[How to complete this task]
Report every line of the listing below in which the string "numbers" occurs.

········

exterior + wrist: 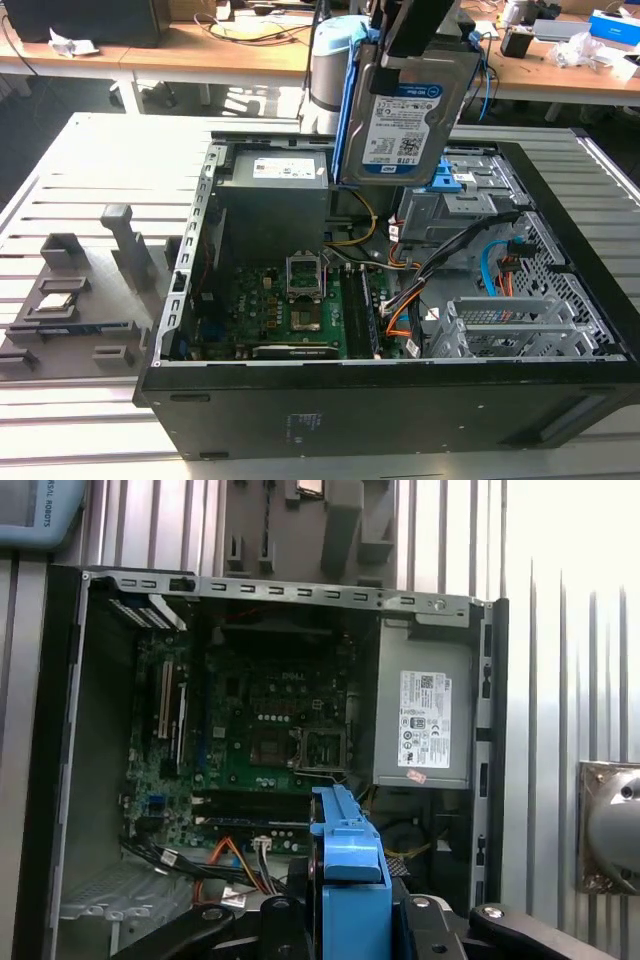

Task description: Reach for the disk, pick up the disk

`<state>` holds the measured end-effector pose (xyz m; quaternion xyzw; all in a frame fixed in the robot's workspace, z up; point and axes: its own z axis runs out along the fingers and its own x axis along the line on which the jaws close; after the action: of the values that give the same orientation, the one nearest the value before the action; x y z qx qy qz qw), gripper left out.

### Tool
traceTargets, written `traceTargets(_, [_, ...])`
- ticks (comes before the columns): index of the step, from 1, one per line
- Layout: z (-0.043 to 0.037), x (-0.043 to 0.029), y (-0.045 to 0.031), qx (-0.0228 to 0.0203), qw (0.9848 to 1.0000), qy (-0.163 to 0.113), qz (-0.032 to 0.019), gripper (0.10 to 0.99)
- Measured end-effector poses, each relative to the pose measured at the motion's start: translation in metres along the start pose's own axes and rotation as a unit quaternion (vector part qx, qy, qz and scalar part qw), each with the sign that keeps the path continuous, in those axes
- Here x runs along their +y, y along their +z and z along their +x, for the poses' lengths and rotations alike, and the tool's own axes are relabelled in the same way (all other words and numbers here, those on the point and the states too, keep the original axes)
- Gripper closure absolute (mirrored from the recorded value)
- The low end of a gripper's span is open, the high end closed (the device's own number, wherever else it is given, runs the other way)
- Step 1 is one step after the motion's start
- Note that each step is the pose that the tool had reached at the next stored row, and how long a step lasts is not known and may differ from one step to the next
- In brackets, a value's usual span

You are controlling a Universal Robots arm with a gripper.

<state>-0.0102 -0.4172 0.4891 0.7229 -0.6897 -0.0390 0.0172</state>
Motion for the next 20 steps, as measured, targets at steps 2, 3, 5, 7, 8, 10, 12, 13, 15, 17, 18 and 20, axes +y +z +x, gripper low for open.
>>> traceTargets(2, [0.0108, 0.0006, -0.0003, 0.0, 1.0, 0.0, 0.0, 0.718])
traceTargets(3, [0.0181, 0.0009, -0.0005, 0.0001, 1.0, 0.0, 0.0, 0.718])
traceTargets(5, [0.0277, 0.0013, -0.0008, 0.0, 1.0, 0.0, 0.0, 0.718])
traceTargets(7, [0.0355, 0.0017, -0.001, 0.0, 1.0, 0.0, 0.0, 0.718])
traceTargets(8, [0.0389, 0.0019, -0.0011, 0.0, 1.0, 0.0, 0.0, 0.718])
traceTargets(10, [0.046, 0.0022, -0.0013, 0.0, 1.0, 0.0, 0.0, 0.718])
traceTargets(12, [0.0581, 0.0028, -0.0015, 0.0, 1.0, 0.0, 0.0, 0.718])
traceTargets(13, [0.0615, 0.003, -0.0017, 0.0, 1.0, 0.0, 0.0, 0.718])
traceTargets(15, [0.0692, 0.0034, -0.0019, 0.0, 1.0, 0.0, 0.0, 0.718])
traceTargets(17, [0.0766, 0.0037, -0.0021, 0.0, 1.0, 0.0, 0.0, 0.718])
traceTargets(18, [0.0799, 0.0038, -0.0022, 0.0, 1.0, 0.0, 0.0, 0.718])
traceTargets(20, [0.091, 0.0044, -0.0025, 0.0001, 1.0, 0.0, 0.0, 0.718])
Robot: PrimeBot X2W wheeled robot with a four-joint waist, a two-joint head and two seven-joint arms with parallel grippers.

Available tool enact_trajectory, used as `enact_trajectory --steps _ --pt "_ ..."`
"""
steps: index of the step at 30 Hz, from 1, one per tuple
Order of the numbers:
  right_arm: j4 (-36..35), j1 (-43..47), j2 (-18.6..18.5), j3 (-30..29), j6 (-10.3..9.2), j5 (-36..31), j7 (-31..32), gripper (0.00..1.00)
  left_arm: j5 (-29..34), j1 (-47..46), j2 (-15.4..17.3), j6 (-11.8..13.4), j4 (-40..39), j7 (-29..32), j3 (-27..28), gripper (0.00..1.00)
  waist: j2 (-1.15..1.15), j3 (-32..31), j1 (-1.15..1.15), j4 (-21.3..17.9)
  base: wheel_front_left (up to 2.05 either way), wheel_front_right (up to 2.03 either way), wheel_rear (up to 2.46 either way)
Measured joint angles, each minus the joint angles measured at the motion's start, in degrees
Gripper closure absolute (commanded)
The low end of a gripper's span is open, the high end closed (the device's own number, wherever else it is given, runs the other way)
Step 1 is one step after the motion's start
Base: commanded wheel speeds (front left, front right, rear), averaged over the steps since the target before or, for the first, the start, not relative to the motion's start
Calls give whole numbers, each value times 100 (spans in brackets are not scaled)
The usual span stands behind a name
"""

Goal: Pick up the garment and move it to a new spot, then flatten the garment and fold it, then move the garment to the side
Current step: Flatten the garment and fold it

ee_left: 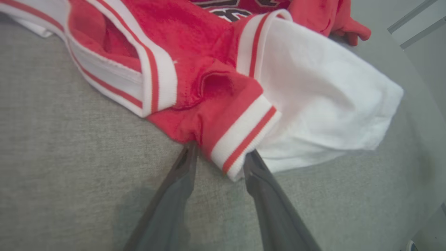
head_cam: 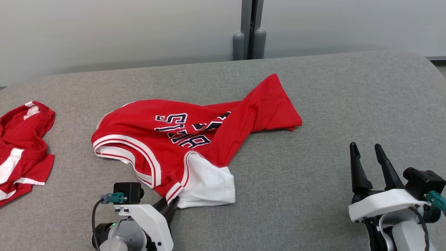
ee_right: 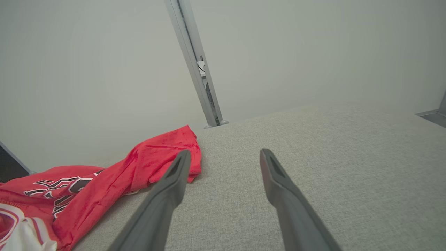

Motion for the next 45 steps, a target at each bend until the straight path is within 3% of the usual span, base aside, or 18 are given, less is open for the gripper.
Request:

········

[Task output]
- Here x runs along their +y, y along their +z and z along their +x, for the poses' lengths and rotations alike, and the tool's own axes are relabelled in the same way (all other words and numbers here, those on the point and the states too, keep the original axes)
Order of the numbers:
Calls give whole numbers, each value times 100 (spans in brackets are not scaled)

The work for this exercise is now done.